Your output should be the lines from the start of the data through the line containing "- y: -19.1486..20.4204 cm", exactly and nothing more.
[[ Dataset content open ]]
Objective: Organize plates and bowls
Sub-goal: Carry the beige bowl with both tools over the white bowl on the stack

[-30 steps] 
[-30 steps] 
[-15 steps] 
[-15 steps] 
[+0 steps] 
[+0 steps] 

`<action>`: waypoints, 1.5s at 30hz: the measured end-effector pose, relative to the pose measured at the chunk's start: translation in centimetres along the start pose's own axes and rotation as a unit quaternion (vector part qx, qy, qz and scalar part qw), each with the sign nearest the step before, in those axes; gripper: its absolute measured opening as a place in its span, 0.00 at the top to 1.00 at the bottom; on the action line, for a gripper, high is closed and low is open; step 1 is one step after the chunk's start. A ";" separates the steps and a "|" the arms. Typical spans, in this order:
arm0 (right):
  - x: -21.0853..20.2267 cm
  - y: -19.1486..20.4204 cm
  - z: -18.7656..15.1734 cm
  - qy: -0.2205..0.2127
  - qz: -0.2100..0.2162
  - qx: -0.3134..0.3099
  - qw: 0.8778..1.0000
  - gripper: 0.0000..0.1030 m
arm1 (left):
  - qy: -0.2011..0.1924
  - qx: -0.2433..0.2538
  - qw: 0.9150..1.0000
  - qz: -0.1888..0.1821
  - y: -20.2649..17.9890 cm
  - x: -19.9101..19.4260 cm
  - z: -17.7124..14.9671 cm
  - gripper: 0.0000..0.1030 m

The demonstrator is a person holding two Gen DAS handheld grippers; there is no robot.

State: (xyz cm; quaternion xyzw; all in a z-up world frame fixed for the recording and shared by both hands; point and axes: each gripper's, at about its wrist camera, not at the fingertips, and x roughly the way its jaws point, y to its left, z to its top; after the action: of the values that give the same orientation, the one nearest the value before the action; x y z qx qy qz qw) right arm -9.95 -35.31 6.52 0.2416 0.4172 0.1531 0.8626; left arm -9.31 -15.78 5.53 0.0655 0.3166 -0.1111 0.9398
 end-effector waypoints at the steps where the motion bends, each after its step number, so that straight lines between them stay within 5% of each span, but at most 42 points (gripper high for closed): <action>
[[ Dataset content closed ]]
* Answer
Objective: Organize plates and bowls
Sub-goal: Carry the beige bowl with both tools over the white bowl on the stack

[-30 steps] 
[-30 steps] 
[-15 steps] 
[-15 steps] 
[+0 steps] 
[+0 steps] 

`<action>`: waypoints, 1.5s at 30hz: the measured end-effector pose, relative to the pose measured at the chunk's start: translation in centimetres along the start pose's own axes and rotation as a unit quaternion (vector part qx, qy, qz and scalar part qw), each with the sign nearest the step before, in those axes; gripper: its absolute measured opening as a place in its span, 0.00 at the top to 1.00 at the bottom; on the action line, for a gripper, high is closed and low is open; step 1 is one step after the chunk's start. A ";" separates the steps and a "|" the arms. Typical spans, in this order:
arm0 (right):
  - x: -21.0853..20.2267 cm
  - y: -19.1486..20.4204 cm

Here the work on this exercise is complete.